Return the data below, unchanged.

____

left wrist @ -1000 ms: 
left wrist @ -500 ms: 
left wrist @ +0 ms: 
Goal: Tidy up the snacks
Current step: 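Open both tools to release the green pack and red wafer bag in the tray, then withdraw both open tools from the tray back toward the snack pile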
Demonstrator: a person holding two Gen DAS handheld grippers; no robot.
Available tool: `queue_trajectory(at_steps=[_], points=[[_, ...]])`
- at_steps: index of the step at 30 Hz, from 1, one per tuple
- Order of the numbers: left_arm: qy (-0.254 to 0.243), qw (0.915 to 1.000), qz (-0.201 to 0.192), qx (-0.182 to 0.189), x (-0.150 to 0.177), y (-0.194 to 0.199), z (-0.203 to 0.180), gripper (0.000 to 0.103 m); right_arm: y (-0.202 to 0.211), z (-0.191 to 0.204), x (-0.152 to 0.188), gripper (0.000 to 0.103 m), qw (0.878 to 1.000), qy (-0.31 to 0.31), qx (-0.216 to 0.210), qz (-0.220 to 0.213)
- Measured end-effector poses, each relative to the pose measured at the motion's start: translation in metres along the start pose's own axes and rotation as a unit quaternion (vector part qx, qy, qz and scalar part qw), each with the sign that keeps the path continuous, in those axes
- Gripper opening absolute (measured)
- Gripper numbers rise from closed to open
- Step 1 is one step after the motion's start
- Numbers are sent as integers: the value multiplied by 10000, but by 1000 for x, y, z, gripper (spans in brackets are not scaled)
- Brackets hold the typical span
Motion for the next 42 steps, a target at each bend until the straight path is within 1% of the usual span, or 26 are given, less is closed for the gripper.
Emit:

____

— Reply —
left wrist @ -1000 ms: 
left wrist @ -500 ms: 
left wrist @ +0 ms: 
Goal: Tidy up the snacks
Current step: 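Open both tools to release the green pack and red wafer bag in the tray, then withdraw both open tools from the tray back toward the snack pile
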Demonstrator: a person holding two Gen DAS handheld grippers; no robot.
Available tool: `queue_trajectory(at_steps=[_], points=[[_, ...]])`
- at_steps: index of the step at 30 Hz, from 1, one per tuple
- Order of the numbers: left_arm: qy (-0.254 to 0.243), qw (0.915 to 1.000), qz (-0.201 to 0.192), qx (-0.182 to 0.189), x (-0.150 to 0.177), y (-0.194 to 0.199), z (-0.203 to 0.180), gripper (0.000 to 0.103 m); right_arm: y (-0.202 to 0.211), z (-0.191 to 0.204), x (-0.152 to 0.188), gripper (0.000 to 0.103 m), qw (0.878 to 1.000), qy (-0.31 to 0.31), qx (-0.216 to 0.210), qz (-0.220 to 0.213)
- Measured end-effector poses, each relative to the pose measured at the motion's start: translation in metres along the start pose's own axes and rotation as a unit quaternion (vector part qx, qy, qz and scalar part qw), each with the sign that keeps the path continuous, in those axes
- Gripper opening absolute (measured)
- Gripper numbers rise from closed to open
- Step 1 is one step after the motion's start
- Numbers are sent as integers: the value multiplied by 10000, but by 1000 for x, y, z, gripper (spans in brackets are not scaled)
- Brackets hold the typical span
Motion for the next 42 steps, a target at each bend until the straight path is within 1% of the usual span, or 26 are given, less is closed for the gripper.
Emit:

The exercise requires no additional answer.